Block Lengths & Street Network
- Regional Activity Centers have the densest street network, reflecting the emphasis on accessibility by all modes. Short block lengths allow for more connections and create more (and shorter) route options to and through the Regional Activity Center, thereby encouraging walking and cycling, while helping disperse vehicular traffic.
- The preferred block length is 400 feet and block lengths typically do not exceed 600 feet.
Pedestrian & Bicycle Facilities
- Local and Arterial streets have 8-foot sidewalks with amenity zones or planting strips. Planting strips are only used on connecting Local streets with lower density residential uses or on non-parked Arterials outside the core of the Regional Activity Center.
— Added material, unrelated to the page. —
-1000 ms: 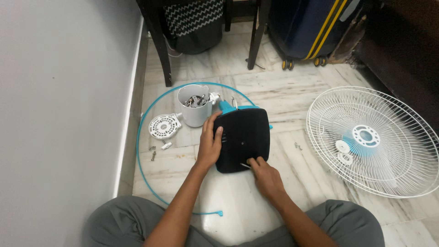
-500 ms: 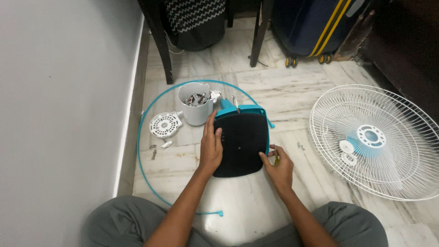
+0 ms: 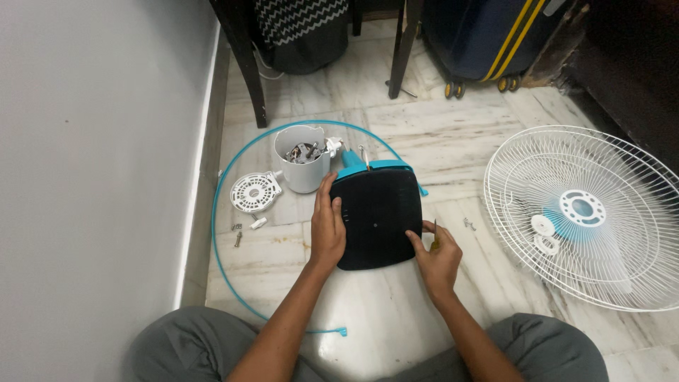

- Main streets have 10-foot sidewalks with an amenity zone.
- Sites include a robust internal pedestrian network to encourage walking between buildings, and excellent connections to adjoining sites and neighborhoods to reduce unnecessary auto trips to and within the Regional Activity Center.
- Sites always include clear and direct pedestrian and bicycle access between streets and the buildings.
- Shared use paths are provided where they are shown on the adopted Streets Map.
- Separated bike lanes are provided on Arterial streets, sharrows or bike lanes are included on Local and internal streets. The bike network is complete, well-marked, safe, and easy to use.
- Regional Activity Centers typically have a high level of non-auto mode trips due to an emphasis on transit access, a diverse mix of land uses, and a “park once” environment.
- On-site parking is accessible from Local streets or alleys, rather than directly from Arterials.
- Driveways are limited (preferably one per block) to maintain a high-quality pedestrian environment.
- Cross access is used to help limit the number of driveways and reduce short distance auto trips on the Arterial streets. Alleys take on a larger role and are frequently used as part of the internal network to improve connectivity between sites, and/or to provide for deliveries, access to parking decks, and access to loading zones.
- Driveways are designed and located to align on either side of Local Streets.
Curb Lane Management & On-Street Parking
- On-street parking is required along Local streets and Main streets and might be provided along some Arterial streets.
- The curb space has high turnover, particularly along Local Streets and Main Streets, requiring curb lane management to accommodate multiple users.
Transportation Demand Management
- There are significant opportunities for Transportation Demand Management.